Simulator sickness is not that different than seasickness, in that it involves discrepancies in the vestibular system of fluid-filled canals inside the inner ear, compared with what your brain can see. In other words, eyes see one thing, but your ears know better. At Live Science, they explain that the system normally works by “integrating sight and sensations from the muscles and joints to tell the brain where the body is in space.” But in a simulator situation, particularly one where the technology creates lags between the physical experience and the visuals, it can really mess you up: “A virtual-reality environment hammers a wedge between these systems,” they write.
Oculus, creator of the pioneering Rift headset, is working to address the issue by minimizing the lag that occurs when a game processes a player’s head movement. Oculus co-founder Palmer Luckey said in a talk at the Game Developers Conference that limiting movement helps because “you have something for your brain to fixate on.”  The company also switched out LCD screens in Rift to OLED (organic light emitting diode) screens, because the latter is less sluggish.
While Samsung and HTC are also at work on boosting the frame rate to clear up that nausea-inducing mismatch, game developers are coming up with a variety of solutions to solve the problem, or at least minimize it. CCP Games, who are developing the space combat game “EVE: Valkyrie,” told Phys.org that it created a virtual cockpit for the game to make the players feel more grounded as they move through space.
Researchers at Purdue found a novel approach to lowering the nausea rate by adding a nose to the lower center of the screen for the VR user’s avatar.
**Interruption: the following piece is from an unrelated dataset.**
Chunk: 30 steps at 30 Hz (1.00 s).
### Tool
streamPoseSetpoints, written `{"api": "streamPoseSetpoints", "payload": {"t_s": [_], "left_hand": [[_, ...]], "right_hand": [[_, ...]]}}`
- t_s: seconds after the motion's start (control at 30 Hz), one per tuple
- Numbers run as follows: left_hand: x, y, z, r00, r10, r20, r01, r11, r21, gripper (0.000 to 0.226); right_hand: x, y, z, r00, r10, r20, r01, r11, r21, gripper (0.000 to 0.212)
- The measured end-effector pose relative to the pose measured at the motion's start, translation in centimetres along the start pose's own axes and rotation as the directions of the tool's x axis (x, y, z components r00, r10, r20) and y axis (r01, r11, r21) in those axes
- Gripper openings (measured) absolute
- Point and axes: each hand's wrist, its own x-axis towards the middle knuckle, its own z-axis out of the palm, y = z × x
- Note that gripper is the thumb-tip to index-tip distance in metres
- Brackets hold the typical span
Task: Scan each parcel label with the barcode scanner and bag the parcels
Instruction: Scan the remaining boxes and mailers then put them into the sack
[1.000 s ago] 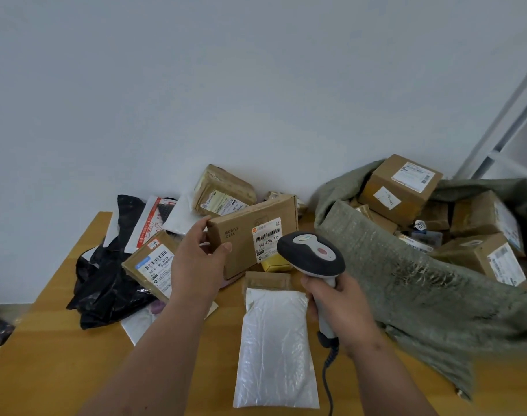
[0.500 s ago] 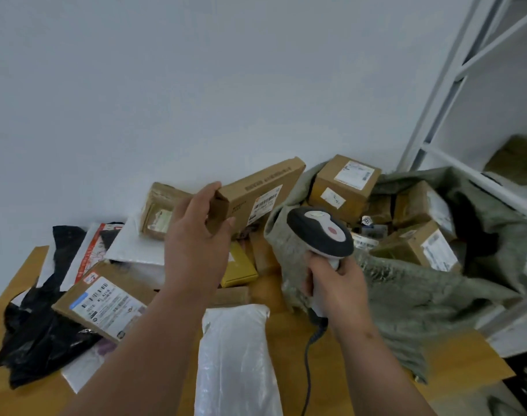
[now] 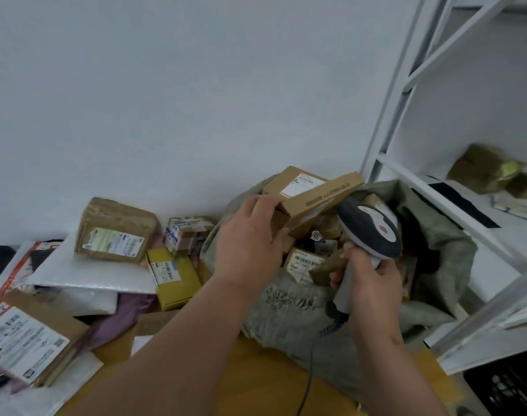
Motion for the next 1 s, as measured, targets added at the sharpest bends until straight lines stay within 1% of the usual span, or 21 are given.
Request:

The virtual schnoz reduced simulator sickness by 13.5 percent.
But a new Mayo Clinic development may solve the problem by tricking the system into uniformity. In March, the clinic announced that it had licensed a patented technology called GVS—galvanic vestibular stimulation—to a Los Angeles entertainment company called vMocion for use in the game and entertainment industry. Developed over 10 years by the Mayo Clinic and the Department of Defense for flight simulators, the software, in concert with sensors that touch users behind the ear, the nape of the neck, and the forehead, synchronizes the vestibular system with the visual system within one-tenth of a second, “so you can actually feel the motion you are viewing, in real time.” It claims to eliminate virtual reality sickness in the majority of the population.
According to Business Insider, the virtual reality market is expected to gain significant traction in 2016 and take in up to $895 million in revenue. However, the Wall Street Journal reporters that fewer than one percent of PC users have the capacity to run the technology. On top of the cost of VR headsets—the Oculus Rift headset costs $600, while HTC’s is $800—the cost of a PC that can power them is around $1,000. Therefore, it seems logical that the relatively small number of current VR users makes it difficult to pinpoint the exact cause of virtual motion sickness.
In the meantime, users have tried various other methods to mitigate the queasiness associated with VR—suggestions include drinking alcohol before using a headset, limiting game play, and taking breaks to help alleviate or prevent the nausea. But as the technology becomes more accessible, people are bound to get more creative until a definitive fix arrives.